KENTSEL DÖNÜŞÜM ZENGİNLEŞME MODELİNE DÖNÜŞTÜ
Bazı yerlerde kentsel dönüşümün bir zenginleşme modeline dönüştüğü uyarısında bulunan İBB Başkanı, sözlerini şöyle sürdürdü:
"Geçtiğimiz yıllarda kavgalar verilmiştir; 1 daire yerine, 3 daire, 5 daire, 10 daire… Burada öyle bir şey yapılmadı. Ama bu neye sebep oldu? Hem İstanbul'a kötü bir yapılaşma modeline hem imar yoğunluklarına hem de Fikirtepe gibi, içinden çıkılmaz hal alan bir takım sorunlu alanlara dönüştü. Bütün bunları bertaraf edebilmek için hem vatandaşın sorumluluğunu anlayabilmesi hem kurumların hep birlikte mücadele edebilmesi için ben, hem İstanbulumuza hem de ülkemizin deprem ile mücadele eden her şehrine, birer Deprem Konseyi kurulmasının ve tek elden bu sürecin yönetilmesinin şart olduğunu buradan hatırlatmak istiyorum. 17-18 tane yönetmeliğe, kanuna baktığımızda, her biri depreme sanki hizmet eder durumda.

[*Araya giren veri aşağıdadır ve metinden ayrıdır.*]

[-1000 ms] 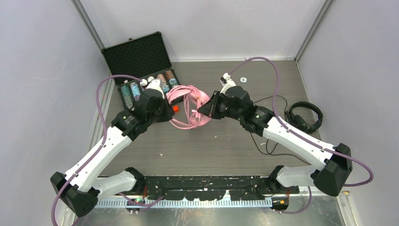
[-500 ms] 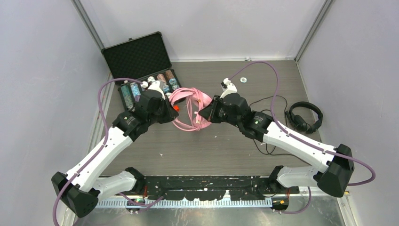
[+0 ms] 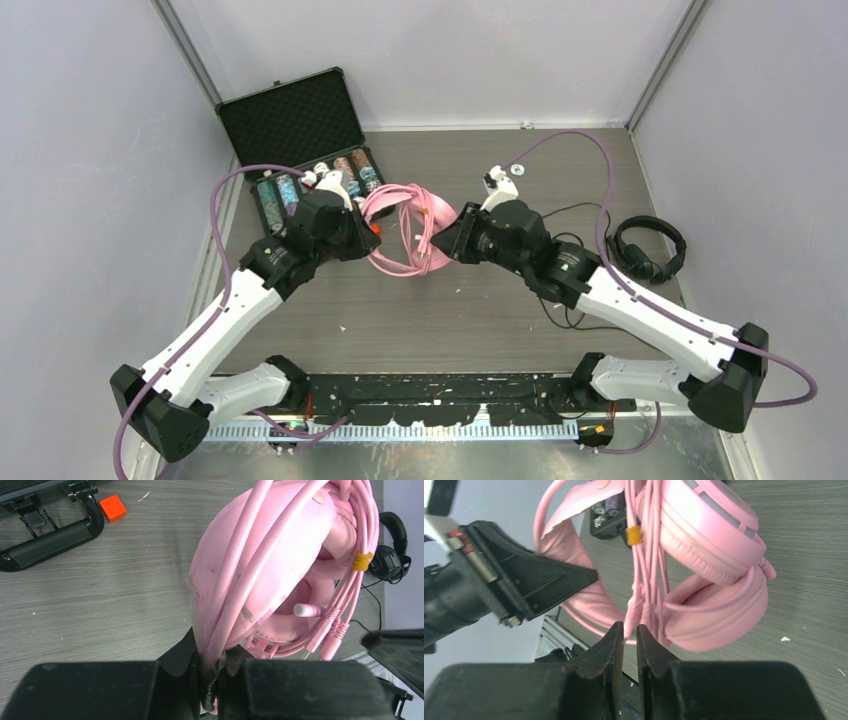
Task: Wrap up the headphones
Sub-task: Wrap the headphones cable around the headphones, then place the headphones at the corner of the board.
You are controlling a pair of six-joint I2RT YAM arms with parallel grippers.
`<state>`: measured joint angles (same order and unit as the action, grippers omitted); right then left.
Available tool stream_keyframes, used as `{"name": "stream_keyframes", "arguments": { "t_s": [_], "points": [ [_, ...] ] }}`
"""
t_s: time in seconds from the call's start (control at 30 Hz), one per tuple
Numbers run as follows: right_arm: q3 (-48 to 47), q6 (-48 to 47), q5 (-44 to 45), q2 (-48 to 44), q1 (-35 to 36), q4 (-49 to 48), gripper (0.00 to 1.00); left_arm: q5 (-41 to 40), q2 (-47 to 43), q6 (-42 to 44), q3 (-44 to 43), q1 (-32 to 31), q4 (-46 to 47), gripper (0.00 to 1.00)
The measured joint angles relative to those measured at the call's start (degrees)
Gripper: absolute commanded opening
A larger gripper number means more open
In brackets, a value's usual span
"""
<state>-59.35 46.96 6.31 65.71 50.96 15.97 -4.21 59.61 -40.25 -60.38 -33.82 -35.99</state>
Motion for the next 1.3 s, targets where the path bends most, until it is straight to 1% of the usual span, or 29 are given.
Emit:
{"name": "stream_keyframes", "arguments": {
  "t_s": [0.23, 0.3, 0.37, 0.4, 0.47, 0.53, 0.57, 0.63, 0.8, 1.0, 1.13, 1.2, 1.3],
  "points": [
    [0.0, 0.2, 0.07, -6.43, 0.09, 2.78, 0.23, 0.35, 1.03, 0.22, -0.02, 0.39, 0.66, 0.0],
    [0.02, 0.39, 0.02, -8.15, 0.09, 3.56, 0.27, 0.7, 2.12, 0.24, -0.07, 0.44, 0.81, 0.0],
    [0.02, 0.66, -0.13, -10.08, 0.09, 4.24, 0.33, 1.16, 3.52, 0.22, -0.2, 0.42, 1.31, 0.0],
    [0.02, 0.92, -0.22, -11.19, 0.09, 4.59, 0.41, 1.77, 4.63, 0.22, -0.35, 0.42, 1.9, 0.0],
    [0.15, 1.16, -0.39, -13.94, 0.09, 5.25, 0.52, 3.02, 7.37, 0.15, -1.22, 0.42, 2.91, 0.0],
    [0.31, 1.57, -0.44, -16.59, 0.09, 5.9, 0.66, 4.24, 10.51, 0.11, -2.6, 0.42, 3.87, 0.0],
    [0.33, 1.38, -0.42, -17.94, 0.09, 6.45, 0.71, 4.87, 12.24, 0.07, -3.5, 0.44, 4.5, 0.0],
    [0.33, 1.05, -0.22, -20.17, 0.09, 7.34, 0.76, 5.97, 15.74, -0.02, -5.57, 0.42, 6.25, 0.0],
    [0.22, -1.22, 2.05, -24.11, 0.09, 12.44, 0.78, 7.61, 26.01, -0.42, -13.57, 0.48, 11.52, 0.0],
    [-0.59, -3.34, 3.91, -26.49, 0.09, 18.51, 0.81, 9.84, 40.57, -3.89, -24.9, 1.33, 19.87, 0.0],
    [-1.99, -4.48, 5.27, -27.26, 0.09, 21.9, 0.81, 11.56, 48.7, -5.77, -31.1, 2.38, 22.12, 0.0],
    [-2.84, -5.05, 6.03, -27.65, 0.09, 23.3, 0.81, 13.03, 53.07, -7.43, -33.53, 3.13, 24.22, 0.0],
    [-3.39, -5.64, 7.04, -28.24, 0.09, 24.13, 0.81, 14.58, 56.24, -9.27, -34.25, 4.61, 26.08, 0.0]
  ]
}}
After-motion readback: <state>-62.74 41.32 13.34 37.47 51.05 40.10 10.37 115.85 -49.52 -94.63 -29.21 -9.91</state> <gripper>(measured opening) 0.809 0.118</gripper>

Aslında öyle bir kaos var ki; her birisi birbirini ayağına basar durumda. Bütüncül bir düzenleme ile şehre göre ve mevziye göre bir ortak akılla, depreme ve dönüşüme hep beraber bir çözüm bulmak zorunluluğumuz vardır. Sadece İstanbul'da, 50 bin yapının, binanın -bakın daire demiyorum- yüksek şiddetli depremde, ne yazık ki tümüyle yıkılacağı tespit edilmiş durumda. Daha önceki yapılan araştırmalardan bahsediyorum. Şu anda İstanbul'un, pilot olarak Avcılar ve Silivri'de başladığımız bir tespit çalışmamız var ve bütün İstanbul'a bunu yaygınlaştırmak istiyoruz. Daha vahim bir tablo ile karşılaşacağımız ortadadır. 50.000 yapıda kaç insanın can kaybına maruz kalabileceğini varın siz hesaplayın. Ben, hesaplamaktan bile korkuyorum.” .
BİR YERDE YANLIŞ YAPIYORUZ
Türkiye’de yaşanan depremlerde, diğer ülkelere göre daha fazla can ve mal kayıpları yaşandığına dikkat çeken İmamoğlu, “Bir yerde yanlış yapıyoruz biz. Bunu düzeltmenin tek dili, tek aklı olmalı. Onu da ortak akılla bir masada sağlayabiliriz. Bir ombudsmanlık gibi çalışmalı. Efendim, A Partisi’ne B Partisi karşı çıkıyor… Yok öyle bir şey. Orada bir akıl var ve doğru ise hiç kimsenin ona karşı çıkma şansını farklı kurullarda veremeyiz. Bakın ben, hiçbir partiden bahsetmiyorum. Hiçbir partinin diğer partiye olan tavrından da bahsetmiyorum. Bu söylediğim prensiplere aykırı kim davranıyorsa, suçlu odur. Hepsini kınıyorum. İsterse kendi mensubu olduğum partim olsun. O bakımdan, depremi bu kadar üst dilden yönetebilmenin bir modelini, bir finansmanını, bir imalat biçimini bulamadığımız takdirde, yıllar geçer, aynı şeyi konuşur, dururuz. Bu kadar net. Onun için biz, bu Deprem Konseyi meselesini önemsiyoruz” diye konuştu. Konuşmaların ardından, 5 aileye sembolik olarak anahtarları teslim edildi.